> Problem description:
In the listing that follows, count the lines holding the word "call" and report only that number.

> Source data:
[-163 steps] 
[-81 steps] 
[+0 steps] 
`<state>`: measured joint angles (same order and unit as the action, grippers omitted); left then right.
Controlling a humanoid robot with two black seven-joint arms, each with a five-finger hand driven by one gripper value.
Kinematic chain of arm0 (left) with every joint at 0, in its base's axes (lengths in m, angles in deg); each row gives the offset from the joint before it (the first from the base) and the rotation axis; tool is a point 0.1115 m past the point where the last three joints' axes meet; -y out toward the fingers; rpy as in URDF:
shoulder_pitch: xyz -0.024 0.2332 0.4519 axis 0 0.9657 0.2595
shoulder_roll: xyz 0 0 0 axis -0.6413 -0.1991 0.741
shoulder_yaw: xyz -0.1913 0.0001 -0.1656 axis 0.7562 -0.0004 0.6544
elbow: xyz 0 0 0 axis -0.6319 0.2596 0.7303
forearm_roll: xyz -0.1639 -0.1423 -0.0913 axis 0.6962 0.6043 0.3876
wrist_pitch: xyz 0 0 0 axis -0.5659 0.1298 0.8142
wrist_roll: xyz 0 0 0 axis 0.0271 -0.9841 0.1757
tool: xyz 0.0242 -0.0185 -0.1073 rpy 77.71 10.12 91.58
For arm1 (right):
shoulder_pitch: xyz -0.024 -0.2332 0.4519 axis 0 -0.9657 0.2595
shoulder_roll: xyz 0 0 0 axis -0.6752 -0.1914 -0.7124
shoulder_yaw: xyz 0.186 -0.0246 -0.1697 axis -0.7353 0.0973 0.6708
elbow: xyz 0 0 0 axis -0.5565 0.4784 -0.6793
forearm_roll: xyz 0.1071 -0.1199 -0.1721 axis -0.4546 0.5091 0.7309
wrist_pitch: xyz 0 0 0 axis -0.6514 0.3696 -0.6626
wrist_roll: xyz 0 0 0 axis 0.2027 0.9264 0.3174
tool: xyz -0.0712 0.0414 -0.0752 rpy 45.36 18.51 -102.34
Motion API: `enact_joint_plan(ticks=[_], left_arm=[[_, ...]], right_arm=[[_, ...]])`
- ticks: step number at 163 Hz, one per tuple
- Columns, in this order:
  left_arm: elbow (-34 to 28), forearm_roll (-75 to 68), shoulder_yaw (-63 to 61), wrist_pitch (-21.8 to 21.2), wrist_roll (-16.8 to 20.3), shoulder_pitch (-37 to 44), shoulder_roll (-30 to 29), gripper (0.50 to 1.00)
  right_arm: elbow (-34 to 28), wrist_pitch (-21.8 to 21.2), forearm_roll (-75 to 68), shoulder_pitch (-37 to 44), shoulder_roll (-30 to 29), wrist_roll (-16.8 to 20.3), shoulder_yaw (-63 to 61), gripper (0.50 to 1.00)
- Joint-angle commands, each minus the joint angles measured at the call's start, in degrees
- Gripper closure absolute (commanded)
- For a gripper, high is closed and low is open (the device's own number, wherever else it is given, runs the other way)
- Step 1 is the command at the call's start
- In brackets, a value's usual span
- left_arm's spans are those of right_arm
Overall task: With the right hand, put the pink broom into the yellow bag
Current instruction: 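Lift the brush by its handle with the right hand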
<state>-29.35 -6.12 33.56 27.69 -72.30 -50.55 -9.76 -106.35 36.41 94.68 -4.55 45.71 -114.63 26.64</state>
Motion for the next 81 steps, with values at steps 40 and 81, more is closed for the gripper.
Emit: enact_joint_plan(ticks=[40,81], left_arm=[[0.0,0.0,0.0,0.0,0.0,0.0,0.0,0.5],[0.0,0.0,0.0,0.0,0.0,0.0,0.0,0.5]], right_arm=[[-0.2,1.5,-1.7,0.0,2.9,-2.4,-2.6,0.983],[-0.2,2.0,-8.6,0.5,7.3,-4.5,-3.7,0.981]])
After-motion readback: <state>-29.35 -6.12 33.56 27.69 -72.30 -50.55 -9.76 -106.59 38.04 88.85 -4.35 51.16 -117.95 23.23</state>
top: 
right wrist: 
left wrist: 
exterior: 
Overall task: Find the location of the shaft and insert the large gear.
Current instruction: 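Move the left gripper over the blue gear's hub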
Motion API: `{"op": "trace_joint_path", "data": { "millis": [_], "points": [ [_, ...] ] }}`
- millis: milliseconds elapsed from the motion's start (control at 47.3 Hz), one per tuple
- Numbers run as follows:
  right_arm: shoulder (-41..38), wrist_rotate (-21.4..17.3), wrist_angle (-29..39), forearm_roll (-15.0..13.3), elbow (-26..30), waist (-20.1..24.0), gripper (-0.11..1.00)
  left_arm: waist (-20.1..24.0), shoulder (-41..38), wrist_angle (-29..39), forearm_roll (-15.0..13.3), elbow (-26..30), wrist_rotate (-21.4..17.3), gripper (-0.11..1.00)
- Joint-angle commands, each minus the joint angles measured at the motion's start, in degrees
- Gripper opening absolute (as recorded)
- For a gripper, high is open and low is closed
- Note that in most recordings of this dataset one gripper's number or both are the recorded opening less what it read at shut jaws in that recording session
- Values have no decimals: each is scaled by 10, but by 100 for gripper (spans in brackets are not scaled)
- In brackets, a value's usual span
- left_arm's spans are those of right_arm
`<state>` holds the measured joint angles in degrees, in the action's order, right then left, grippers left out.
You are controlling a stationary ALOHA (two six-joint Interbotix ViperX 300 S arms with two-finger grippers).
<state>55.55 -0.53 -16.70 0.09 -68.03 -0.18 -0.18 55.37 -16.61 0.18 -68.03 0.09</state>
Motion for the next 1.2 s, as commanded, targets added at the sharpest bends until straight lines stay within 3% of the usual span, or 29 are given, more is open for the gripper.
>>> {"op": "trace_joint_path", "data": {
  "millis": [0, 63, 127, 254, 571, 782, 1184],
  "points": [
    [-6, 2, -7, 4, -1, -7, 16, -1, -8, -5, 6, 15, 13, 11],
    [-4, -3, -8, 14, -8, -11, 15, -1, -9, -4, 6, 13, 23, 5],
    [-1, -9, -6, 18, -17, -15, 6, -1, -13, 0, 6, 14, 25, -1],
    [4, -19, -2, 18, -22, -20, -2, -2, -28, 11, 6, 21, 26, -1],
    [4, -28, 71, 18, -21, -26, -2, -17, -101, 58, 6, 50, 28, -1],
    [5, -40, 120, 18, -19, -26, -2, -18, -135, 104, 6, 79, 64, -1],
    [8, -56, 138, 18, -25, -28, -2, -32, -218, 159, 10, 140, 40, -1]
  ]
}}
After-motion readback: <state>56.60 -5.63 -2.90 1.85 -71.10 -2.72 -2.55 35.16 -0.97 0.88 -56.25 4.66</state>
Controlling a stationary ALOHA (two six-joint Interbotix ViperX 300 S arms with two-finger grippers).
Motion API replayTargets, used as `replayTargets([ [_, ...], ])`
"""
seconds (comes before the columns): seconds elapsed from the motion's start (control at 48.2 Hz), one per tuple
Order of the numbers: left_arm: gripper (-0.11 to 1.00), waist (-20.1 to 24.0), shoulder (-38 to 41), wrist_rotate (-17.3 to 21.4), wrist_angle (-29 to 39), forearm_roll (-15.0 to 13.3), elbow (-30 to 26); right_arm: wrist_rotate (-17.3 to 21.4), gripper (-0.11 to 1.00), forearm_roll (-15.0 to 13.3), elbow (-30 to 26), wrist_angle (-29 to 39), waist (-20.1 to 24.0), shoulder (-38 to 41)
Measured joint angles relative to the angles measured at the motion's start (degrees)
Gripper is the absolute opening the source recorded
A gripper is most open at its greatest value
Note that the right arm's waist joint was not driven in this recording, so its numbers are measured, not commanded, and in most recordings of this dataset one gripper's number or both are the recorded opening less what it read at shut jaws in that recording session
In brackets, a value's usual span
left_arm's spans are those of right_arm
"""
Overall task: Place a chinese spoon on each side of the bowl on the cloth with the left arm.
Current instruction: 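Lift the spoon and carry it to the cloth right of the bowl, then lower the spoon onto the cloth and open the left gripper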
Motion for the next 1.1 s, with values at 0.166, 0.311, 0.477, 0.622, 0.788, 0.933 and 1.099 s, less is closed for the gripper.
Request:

> Written response:
2